Heterozygosity for IL23R p.Arg381Gln confers a protective effect not only against Crohn's disease but also ulcerative colitis

Background A recent study reported that a non-synonymous single nucleotide polymorphism (rs1 1209026, p.Arg381Gln) located in the IL23R gene is a protective marker for inflammatory bowel disease. Aim To analyse the frequency of p.Arg381Gln in three independent European inflammatory bowel disease cohorts and to evaluate how this variant influences disease behaviour. Methods We assessed a European cohort of 919 inflammatory bowel disease patients and compared the IL23R p.Arg381Gln genotype frequency with 845 healthy controls. Inflammatory bowel disease patients originated from Germany [Crohn's disease (CD): n = 318; ulcerative colitis (UC): n = 178], Hungary (CD: n = 148; UC: n = 118) and the Netherlands (CD: n = 157).
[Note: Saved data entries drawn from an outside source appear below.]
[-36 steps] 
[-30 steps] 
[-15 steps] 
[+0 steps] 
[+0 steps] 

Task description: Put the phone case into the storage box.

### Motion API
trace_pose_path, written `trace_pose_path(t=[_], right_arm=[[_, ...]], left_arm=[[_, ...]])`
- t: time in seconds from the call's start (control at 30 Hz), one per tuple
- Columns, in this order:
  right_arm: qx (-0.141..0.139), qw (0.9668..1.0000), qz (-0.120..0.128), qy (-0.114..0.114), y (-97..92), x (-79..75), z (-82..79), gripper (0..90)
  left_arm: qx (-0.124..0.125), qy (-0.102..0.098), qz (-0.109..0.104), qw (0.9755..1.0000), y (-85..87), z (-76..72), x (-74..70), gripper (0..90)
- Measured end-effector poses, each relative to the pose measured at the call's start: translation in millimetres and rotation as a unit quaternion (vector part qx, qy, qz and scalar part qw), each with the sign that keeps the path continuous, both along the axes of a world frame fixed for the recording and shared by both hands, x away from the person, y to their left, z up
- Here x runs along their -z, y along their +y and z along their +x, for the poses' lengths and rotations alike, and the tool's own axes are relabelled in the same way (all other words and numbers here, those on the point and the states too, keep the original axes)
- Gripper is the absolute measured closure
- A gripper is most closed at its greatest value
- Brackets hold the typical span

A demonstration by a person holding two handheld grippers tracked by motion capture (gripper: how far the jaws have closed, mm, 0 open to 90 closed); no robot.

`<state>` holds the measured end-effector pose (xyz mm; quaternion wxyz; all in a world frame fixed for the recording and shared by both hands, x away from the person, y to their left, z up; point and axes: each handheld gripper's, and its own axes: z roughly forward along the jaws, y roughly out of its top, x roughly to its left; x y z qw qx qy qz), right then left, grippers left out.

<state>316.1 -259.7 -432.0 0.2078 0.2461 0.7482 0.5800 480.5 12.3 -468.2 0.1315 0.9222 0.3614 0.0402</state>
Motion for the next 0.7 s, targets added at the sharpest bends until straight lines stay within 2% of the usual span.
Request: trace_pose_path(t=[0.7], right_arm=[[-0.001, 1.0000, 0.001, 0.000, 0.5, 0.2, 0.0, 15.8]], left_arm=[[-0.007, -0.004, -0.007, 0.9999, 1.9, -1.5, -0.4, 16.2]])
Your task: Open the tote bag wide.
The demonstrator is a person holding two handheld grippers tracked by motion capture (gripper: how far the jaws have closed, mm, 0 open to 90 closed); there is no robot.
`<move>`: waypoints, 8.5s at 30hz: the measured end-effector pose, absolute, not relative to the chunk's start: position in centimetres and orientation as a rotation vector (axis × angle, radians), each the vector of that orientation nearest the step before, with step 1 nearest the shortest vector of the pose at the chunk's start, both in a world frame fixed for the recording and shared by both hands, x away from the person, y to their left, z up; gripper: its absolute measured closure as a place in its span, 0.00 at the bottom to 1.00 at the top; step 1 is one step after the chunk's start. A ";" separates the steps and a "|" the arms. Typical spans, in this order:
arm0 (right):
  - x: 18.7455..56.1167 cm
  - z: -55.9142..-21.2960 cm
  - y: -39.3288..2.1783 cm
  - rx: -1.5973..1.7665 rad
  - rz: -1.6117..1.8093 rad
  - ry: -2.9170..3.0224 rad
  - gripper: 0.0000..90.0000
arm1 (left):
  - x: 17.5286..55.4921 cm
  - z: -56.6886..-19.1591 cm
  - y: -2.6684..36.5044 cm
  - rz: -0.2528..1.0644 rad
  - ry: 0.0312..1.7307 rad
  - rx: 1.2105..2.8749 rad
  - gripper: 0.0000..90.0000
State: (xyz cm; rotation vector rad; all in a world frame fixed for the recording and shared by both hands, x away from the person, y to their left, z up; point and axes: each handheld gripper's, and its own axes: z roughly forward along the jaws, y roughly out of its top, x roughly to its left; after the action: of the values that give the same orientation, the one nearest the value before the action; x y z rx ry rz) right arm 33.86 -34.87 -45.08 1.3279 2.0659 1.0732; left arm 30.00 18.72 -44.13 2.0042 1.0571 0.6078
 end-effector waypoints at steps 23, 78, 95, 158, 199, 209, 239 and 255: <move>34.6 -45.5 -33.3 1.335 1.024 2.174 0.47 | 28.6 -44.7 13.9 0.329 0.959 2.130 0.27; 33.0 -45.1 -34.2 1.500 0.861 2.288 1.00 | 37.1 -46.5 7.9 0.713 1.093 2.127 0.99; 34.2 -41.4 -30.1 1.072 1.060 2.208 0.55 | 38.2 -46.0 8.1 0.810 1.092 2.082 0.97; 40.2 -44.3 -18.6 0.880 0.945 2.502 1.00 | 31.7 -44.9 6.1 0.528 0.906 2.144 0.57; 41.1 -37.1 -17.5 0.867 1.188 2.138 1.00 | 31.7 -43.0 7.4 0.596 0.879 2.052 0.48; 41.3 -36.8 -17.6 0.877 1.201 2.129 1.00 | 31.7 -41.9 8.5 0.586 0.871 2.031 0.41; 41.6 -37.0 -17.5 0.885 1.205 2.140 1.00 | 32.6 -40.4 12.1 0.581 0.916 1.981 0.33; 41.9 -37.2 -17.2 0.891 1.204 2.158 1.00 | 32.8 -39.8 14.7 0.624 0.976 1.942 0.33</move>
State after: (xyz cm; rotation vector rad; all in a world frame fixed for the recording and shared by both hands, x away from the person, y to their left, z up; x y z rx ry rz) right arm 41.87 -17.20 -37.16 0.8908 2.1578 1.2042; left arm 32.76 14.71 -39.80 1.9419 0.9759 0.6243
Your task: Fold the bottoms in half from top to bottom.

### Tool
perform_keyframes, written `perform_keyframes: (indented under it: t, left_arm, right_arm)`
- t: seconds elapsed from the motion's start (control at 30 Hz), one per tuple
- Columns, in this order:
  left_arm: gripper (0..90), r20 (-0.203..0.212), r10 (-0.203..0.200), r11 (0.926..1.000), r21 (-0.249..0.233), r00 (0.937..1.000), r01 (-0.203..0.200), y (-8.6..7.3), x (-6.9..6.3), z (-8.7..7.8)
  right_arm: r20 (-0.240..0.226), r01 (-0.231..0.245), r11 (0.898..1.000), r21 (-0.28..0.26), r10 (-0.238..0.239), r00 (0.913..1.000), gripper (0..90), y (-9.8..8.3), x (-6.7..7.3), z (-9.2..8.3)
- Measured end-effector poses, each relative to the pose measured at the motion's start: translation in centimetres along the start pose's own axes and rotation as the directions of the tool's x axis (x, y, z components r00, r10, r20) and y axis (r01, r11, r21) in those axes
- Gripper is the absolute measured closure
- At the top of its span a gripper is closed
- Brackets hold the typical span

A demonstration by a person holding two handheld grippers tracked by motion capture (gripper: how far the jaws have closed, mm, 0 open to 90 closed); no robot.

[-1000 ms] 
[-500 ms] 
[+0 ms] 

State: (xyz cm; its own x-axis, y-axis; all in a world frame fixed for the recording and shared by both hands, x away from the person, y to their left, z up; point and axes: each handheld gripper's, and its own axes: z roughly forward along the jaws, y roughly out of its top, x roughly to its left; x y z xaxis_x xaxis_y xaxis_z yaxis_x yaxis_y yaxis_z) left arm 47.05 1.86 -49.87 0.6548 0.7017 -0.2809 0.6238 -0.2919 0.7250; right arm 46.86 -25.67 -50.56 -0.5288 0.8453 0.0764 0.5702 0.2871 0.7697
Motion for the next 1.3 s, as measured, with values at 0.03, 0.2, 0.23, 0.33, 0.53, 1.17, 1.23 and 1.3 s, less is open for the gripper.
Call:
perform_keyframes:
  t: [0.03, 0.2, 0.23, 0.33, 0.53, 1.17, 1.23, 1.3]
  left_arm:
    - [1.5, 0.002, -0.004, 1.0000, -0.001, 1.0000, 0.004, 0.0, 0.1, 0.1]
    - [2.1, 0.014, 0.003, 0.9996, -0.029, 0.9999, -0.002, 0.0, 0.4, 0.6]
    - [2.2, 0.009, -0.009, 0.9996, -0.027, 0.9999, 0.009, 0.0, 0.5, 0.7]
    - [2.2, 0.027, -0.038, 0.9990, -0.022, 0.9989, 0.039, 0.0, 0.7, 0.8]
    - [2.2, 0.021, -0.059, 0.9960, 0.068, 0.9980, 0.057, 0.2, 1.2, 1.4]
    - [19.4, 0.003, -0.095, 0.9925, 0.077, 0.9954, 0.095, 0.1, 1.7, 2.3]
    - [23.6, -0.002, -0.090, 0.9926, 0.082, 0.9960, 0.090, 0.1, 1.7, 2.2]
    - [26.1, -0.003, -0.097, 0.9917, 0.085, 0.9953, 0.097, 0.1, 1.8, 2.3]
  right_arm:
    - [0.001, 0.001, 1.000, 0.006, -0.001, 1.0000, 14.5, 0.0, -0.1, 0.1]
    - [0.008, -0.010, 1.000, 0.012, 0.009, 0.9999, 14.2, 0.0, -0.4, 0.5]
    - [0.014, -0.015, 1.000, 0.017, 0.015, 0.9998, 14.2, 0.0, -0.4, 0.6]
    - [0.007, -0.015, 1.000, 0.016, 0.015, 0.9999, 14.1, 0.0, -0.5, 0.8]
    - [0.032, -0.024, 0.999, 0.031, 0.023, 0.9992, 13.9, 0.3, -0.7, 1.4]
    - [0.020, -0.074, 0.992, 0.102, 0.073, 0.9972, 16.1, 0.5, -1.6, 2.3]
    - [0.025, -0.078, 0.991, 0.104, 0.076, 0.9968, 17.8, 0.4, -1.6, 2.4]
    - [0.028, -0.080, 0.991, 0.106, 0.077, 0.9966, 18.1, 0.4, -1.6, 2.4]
Ethnically matched controls were included. We performed subtyping analysis in respect to CARD15 alterations and clinical characteristics. Results The frequency of the glutamine allele of p.Arg381Gln was significantly lower in inflammatory bowel disease patients compared with controls in a pooled analysis of all three cohorts (P < 0.000001) as well as in the individual cohorts (Germany: P = 0.001, Hungary: P = 0.02 and the Netherlands: P = 0.0002). The p.Arg381Gln genotype distribution was similar between CD and UC. We did not observe either statistical interactions between p.Arg381Gln and CARD15 variants or any significant associations between p.Arg381Gln genotype and subphenotypes. Conclusions The p.Arg381Gln IL23R variant confers a protective effect against both CD and UC, but does not determine disease phenotype.